» What is being asked: Return the lines below that carry the word "item".

» Task inputs:
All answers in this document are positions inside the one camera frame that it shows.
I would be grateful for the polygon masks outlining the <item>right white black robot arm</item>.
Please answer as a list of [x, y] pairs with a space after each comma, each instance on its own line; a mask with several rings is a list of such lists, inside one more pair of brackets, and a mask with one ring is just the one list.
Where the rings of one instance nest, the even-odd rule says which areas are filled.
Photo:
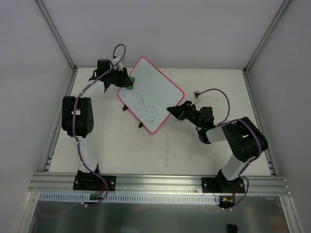
[[214, 124], [211, 107], [197, 110], [191, 101], [179, 106], [168, 107], [167, 110], [178, 120], [188, 120], [196, 126], [198, 138], [204, 144], [227, 141], [232, 155], [227, 164], [219, 170], [207, 188], [214, 192], [230, 192], [242, 180], [240, 174], [247, 165], [260, 157], [268, 149], [268, 142], [249, 118], [243, 117], [227, 124]]

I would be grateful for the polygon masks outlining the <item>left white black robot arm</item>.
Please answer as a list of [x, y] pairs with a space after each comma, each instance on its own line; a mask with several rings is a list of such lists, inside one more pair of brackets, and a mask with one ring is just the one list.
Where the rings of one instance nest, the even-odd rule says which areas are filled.
[[102, 183], [98, 162], [89, 143], [94, 128], [92, 101], [111, 85], [131, 90], [134, 81], [135, 78], [123, 67], [120, 56], [113, 57], [112, 61], [99, 59], [86, 87], [76, 96], [63, 97], [62, 129], [72, 138], [77, 149], [80, 160], [77, 175], [86, 175], [84, 182], [90, 189], [97, 189]]

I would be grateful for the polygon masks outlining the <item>pink framed whiteboard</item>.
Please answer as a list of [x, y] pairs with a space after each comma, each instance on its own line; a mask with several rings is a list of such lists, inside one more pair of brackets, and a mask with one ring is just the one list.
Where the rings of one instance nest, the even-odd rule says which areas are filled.
[[185, 93], [144, 57], [129, 76], [135, 78], [133, 89], [119, 89], [118, 98], [150, 133], [156, 133], [170, 115], [167, 108], [179, 105]]

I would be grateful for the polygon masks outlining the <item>green bone-shaped eraser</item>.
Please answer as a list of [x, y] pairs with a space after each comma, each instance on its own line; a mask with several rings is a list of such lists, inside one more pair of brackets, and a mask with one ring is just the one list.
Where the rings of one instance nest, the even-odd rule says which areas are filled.
[[125, 87], [126, 89], [128, 90], [132, 90], [133, 89], [133, 86], [134, 86], [134, 81], [135, 81], [135, 78], [132, 77], [132, 76], [129, 76], [128, 79], [126, 80], [127, 81], [127, 86]]

» Output for this exercise:
I would be grateful for the polygon masks outlining the <item>right white black robot arm</item>.
I would be grateful for the polygon masks outlining the <item>left white black robot arm</item>.
I would be grateful for the polygon masks outlining the <item>pink framed whiteboard</item>.
I would be grateful for the polygon masks outlining the <item>green bone-shaped eraser</item>.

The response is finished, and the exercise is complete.